Update, 24/3/2017: A privacy policy has appeared on the Data Summit Dublin website. It mentions the UK Companies Act 2006 and a possible fee of ten of the Queen’s best British pounds for a subject access request. It also seems that personal information collected by Happening Conferences will not be shared with the Department of the Taoiseach, on whose behalf the Minister launched the event on Tuesday. This is certainly an interesting decision by the Department.
Dara Murphy, the Minister for European Affairs, EU Digital Single Market & Data Protection announced a big event yesterday. A big ol’ summertime summit down on the quays. It has its own website and Twitter account.
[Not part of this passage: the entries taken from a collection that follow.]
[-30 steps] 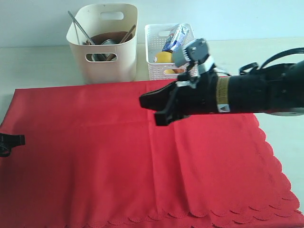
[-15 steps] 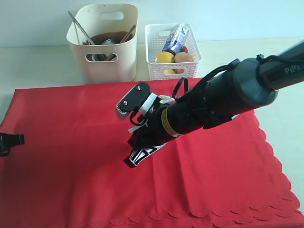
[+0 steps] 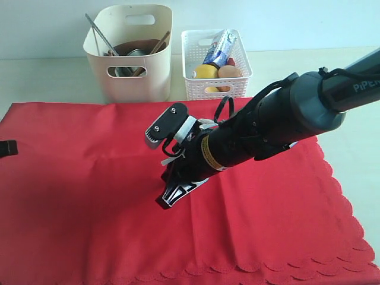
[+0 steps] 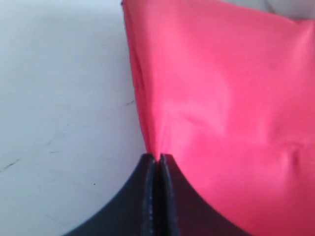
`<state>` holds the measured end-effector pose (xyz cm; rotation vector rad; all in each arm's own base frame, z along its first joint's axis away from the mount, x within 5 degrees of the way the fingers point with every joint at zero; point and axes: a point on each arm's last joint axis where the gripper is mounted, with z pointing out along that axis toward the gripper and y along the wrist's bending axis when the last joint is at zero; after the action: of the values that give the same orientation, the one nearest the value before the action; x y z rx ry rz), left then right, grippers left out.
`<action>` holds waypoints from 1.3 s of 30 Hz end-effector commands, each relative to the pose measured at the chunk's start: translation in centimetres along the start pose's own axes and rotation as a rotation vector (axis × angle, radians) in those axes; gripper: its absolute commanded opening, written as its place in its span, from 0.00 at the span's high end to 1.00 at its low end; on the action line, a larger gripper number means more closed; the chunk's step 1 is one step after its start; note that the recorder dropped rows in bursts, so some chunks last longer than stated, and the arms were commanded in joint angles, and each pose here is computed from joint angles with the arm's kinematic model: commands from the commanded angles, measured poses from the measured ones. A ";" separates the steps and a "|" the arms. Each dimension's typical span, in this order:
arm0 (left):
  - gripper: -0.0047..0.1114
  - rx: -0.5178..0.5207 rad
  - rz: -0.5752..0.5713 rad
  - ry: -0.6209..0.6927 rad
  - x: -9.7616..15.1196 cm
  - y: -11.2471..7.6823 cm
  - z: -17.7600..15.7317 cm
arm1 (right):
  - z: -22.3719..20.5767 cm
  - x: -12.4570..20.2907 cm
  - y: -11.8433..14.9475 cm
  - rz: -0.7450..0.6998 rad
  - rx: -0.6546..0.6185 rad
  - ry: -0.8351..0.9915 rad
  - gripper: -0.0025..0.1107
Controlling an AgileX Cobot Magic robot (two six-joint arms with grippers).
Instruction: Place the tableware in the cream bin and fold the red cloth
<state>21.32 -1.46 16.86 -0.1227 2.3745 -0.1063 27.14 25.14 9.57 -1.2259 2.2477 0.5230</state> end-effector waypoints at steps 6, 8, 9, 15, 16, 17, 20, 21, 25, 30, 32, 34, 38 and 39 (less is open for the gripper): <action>0.96 0.236 0.138 -0.051 -1.8 -6.6 -2.7 | 0.0 -0.2 0.1 -0.005 -0.011 -0.006 0.98; 0.96 0.303 0.170 -0.065 -2.1 -8.6 -3.4 | 0.0 -0.2 0.1 -0.005 -0.011 -0.006 0.98; 0.96 0.334 0.192 -0.072 -2.2 -9.5 -3.7 | 0.0 -0.2 0.1 -0.005 -0.011 -0.006 0.98; 0.96 0.510 0.277 -0.118 -3.0 -14.7 -6.1 | 0.0 -0.2 0.1 -0.005 -0.011 -0.006 0.98; 0.96 0.533 0.295 -0.116 -2.9 -15.5 -6.3 | 0.0 -0.2 0.1 -0.005 -0.011 -0.006 0.98; 0.96 0.549 0.309 -0.113 -2.7 -16.2 -6.4 | 0.0 -0.2 0.1 -0.003 -0.013 -0.006 0.98; 0.96 0.588 0.349 -0.103 -2.2 -18.2 -6.0 | 0.0 -0.2 0.1 -0.005 -0.012 -0.006 0.98; 0.96 0.590 0.365 -0.091 -1.9 -18.7 -5.6 | 0.0 -0.2 0.1 -0.004 -0.010 -0.005 0.98; 0.96 0.572 0.391 -0.051 -1.3 -19.3 -4.2 | -0.7 -0.4 -0.5 0.016 0.039 -0.012 0.98; 0.96 0.566 0.420 -0.049 -1.2 -19.3 -4.1 | -2.6 -0.4 -2.0 0.049 0.131 -0.024 0.98; 0.96 0.568 0.428 -0.051 -1.2 -19.2 -4.3 | -3.6 0.1 -3.1 0.067 0.191 -0.020 0.98; 0.96 0.569 0.435 -0.053 -1.3 -19.2 -4.4 | -4.5 0.6 -4.3 0.095 0.254 -0.014 0.98; 0.96 0.565 0.441 -0.043 -1.1 -19.2 -4.1 | -6.3 2.2 -6.6 0.172 0.336 -0.002 0.98; 0.96 0.564 0.441 -0.041 -1.1 -19.2 -4.1 | -6.5 2.7 -7.1 0.189 0.350 0.008 0.98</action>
<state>20.44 -20.08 22.72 0.6336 2.1910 -0.5475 29.80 18.16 12.21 -0.9294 2.3211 0.2337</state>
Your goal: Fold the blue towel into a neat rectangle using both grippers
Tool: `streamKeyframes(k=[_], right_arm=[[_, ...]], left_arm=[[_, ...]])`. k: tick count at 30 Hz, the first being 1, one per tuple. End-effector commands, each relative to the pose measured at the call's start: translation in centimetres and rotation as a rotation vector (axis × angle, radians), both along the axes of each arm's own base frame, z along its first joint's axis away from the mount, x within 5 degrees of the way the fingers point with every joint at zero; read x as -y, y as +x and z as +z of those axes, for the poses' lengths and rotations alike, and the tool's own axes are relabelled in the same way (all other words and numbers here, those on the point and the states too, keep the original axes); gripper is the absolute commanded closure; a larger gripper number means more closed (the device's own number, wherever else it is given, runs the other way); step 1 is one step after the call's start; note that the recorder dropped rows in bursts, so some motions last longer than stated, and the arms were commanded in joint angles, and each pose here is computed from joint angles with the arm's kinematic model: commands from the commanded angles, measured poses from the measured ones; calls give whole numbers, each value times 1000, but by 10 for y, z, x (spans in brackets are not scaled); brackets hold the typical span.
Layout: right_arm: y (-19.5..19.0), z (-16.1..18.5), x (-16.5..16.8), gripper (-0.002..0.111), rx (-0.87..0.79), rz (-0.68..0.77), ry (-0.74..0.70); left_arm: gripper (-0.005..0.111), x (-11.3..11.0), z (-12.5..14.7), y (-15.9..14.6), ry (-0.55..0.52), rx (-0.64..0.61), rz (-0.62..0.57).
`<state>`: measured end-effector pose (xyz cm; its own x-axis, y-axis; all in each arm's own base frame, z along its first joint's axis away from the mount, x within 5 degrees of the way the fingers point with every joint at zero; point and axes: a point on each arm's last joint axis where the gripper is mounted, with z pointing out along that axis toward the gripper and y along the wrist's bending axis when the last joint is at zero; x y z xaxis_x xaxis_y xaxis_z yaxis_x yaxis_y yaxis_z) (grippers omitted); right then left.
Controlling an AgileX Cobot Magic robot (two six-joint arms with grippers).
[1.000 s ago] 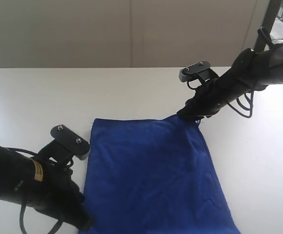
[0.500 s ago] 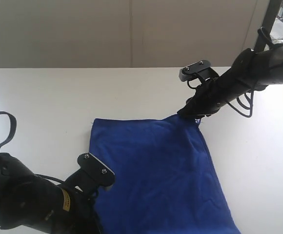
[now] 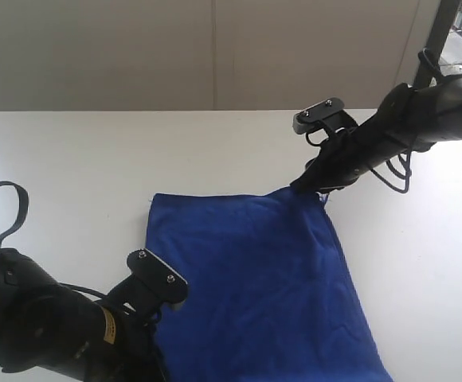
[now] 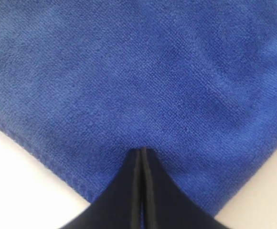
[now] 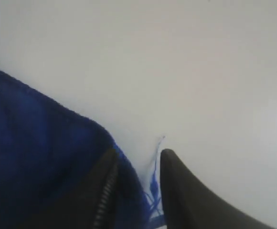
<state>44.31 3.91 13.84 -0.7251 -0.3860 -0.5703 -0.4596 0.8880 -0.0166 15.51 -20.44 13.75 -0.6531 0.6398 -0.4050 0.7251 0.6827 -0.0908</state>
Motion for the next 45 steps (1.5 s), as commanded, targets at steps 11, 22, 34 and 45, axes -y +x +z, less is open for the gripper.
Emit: streamKeyframes(k=[11, 22, 34, 45], right_arm=[[1, -17, 1, 82, -29, 34, -23], [2, 2, 3, 108, 20, 64, -61], [0, 3, 7, 108, 17, 139, -157], [1, 8, 7, 66, 36, 104, -142]], left_arm=[[107, -3, -10, -6, 51, -61, 4], [107, -3, -10, -6, 51, -61, 4], [107, -3, -10, -6, 51, -61, 4], [107, -3, -10, -6, 51, -61, 4]])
Delighted to announce #DataSummitDublin today. Check out https://t.co/TWSqMnLDPX for full details #GovDataForum @DataSummit2017 pic.twitter.com/cZYpRjbMAz
— Dara Murphy (@DaraMurphyFG) March 21, 2017
The full press release is here: ‘Data Summit: Minister Dara Murphy and Government Data Forum announce details of major international event in Dublin’
A few thoughts.
The website for the event encourages people to register and avail of the early bird offers on tickets. The registration process involves, obviously, collecting personal information. The website doesn’t have a privacy policy which explains how this data will be used. I’ll defer to Daragh O’Brien of Castlebridge Associates here about the implications of this –
.@dpcireland – will you be contacting the Ministerto notify he's in breach of S2 DPA 1988/2003 and Art 10 of Directive 95/46/EC? https://t.co/V5i5mDyJJg
— Daragh O Brien (@CBridge_Chief) March 22, 2017
As a minor aside, a link for further information about the Government Data Forum in the Notes to Editors in the Minister’s press release points to a non-existent page on the merrionstreet.ie website.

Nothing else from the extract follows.